-- Opening Marker --
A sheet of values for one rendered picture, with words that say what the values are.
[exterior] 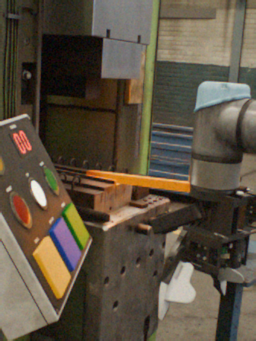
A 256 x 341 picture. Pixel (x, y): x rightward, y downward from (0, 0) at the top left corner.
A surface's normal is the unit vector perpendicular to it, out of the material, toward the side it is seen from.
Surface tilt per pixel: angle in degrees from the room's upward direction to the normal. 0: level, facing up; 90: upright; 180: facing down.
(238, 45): 90
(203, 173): 90
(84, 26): 90
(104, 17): 90
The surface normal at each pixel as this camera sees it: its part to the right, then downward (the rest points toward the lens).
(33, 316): -0.07, 0.21
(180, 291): -0.58, -0.46
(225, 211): -0.74, 0.09
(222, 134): -0.62, 0.50
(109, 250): 0.87, 0.16
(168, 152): -0.45, 0.14
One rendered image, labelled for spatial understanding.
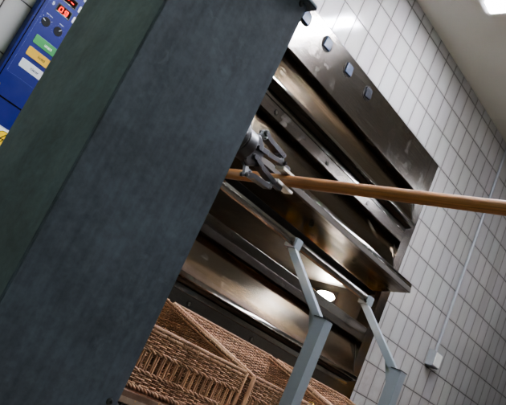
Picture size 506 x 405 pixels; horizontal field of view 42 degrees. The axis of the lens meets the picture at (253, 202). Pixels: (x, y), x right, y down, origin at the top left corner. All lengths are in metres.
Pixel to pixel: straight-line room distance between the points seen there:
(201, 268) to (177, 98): 1.53
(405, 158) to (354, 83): 0.54
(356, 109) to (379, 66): 0.25
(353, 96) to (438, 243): 1.07
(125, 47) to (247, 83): 0.18
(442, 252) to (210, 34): 2.89
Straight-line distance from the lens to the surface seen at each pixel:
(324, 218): 2.51
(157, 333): 1.59
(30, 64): 1.87
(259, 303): 2.53
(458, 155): 3.64
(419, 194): 1.43
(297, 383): 1.84
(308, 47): 2.62
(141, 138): 0.77
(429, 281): 3.54
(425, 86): 3.32
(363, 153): 2.94
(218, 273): 2.35
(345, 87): 2.80
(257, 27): 0.90
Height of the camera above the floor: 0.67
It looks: 15 degrees up
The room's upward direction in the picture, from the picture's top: 25 degrees clockwise
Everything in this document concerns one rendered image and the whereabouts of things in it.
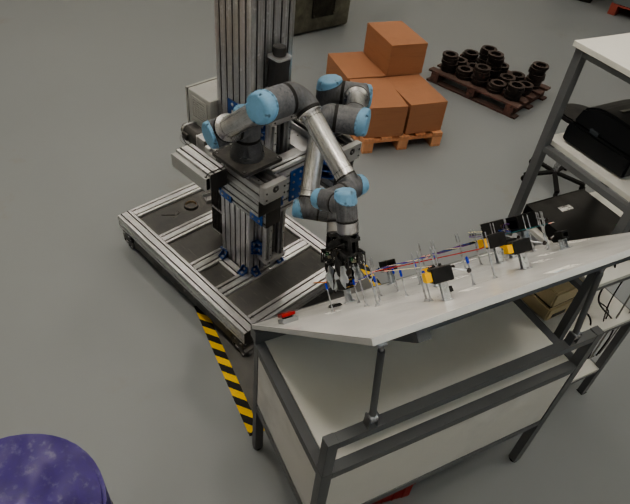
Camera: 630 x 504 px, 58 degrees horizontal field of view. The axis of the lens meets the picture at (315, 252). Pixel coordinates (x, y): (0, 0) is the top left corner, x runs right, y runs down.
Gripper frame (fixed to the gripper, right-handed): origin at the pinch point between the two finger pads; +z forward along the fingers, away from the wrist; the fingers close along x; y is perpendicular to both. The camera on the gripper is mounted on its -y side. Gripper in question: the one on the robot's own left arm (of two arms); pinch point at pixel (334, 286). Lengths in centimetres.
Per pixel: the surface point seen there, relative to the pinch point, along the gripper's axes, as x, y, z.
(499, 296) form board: 67, 57, 4
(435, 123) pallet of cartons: -25, -263, -160
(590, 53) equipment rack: 88, -5, -84
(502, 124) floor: 21, -338, -182
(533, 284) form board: 74, 50, 1
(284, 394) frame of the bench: -11.3, 13.7, 40.7
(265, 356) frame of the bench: -23.5, 8.0, 28.3
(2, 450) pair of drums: -76, 75, 59
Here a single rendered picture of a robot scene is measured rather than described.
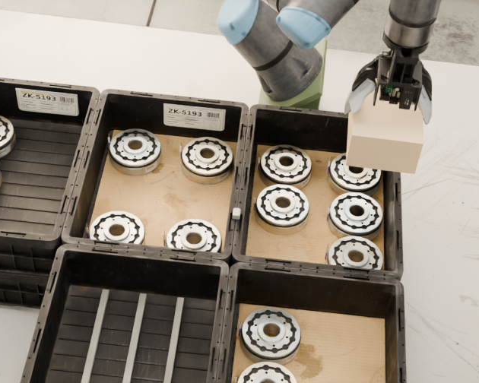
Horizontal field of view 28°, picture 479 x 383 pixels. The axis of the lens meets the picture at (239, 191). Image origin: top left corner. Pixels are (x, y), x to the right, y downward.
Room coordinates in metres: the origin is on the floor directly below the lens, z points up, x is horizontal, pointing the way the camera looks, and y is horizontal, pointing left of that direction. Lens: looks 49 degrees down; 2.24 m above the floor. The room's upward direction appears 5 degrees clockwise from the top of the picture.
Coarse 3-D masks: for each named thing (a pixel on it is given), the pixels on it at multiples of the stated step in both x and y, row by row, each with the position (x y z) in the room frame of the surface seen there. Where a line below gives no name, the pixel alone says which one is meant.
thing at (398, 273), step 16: (288, 112) 1.38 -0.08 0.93; (304, 112) 1.38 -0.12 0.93; (320, 112) 1.39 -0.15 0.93; (336, 112) 1.39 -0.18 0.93; (400, 176) 1.23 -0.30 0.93; (240, 192) 1.16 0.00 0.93; (400, 192) 1.19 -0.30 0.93; (240, 208) 1.12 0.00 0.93; (400, 208) 1.15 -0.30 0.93; (240, 224) 1.09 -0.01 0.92; (400, 224) 1.11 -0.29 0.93; (240, 240) 1.05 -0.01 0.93; (400, 240) 1.08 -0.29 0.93; (240, 256) 1.01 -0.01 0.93; (400, 256) 1.04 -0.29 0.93; (352, 272) 1.00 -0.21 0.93; (368, 272) 1.00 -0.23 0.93; (384, 272) 1.00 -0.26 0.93; (400, 272) 1.00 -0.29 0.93
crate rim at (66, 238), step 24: (120, 96) 1.39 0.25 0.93; (144, 96) 1.39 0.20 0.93; (168, 96) 1.40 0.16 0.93; (96, 120) 1.31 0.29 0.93; (240, 120) 1.35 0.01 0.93; (240, 144) 1.28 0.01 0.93; (240, 168) 1.22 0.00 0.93; (72, 216) 1.07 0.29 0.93; (72, 240) 1.02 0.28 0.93; (96, 240) 1.02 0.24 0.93
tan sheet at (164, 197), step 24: (168, 144) 1.36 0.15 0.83; (168, 168) 1.30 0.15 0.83; (120, 192) 1.22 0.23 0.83; (144, 192) 1.23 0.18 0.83; (168, 192) 1.23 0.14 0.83; (192, 192) 1.24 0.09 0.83; (216, 192) 1.24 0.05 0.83; (96, 216) 1.16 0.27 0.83; (144, 216) 1.17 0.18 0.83; (168, 216) 1.17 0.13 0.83; (192, 216) 1.18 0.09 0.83; (216, 216) 1.18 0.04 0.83
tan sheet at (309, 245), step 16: (256, 160) 1.34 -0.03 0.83; (320, 160) 1.35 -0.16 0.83; (256, 176) 1.29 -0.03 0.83; (320, 176) 1.31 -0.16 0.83; (256, 192) 1.25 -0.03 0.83; (304, 192) 1.26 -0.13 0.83; (320, 192) 1.26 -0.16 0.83; (320, 208) 1.22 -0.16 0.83; (256, 224) 1.17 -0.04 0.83; (320, 224) 1.18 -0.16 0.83; (256, 240) 1.13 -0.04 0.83; (272, 240) 1.13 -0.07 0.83; (288, 240) 1.14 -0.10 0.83; (304, 240) 1.14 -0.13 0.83; (320, 240) 1.14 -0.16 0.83; (336, 240) 1.15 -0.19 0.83; (256, 256) 1.09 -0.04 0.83; (272, 256) 1.09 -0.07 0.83; (288, 256) 1.10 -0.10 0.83; (304, 256) 1.10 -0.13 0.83; (320, 256) 1.10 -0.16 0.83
-- Closing Marker --
**What you will do**:
Please return every line of the records above that contains the word "rendered".

**Solution below**:
A sheet of values for one rendered picture, with words that say what the values are.
One rendered image, labelled for spatial understanding.
Everything in this document concerns one rendered image and the whereabouts of things in it.
Here a single rendered picture of a robot scene is measured rather than described.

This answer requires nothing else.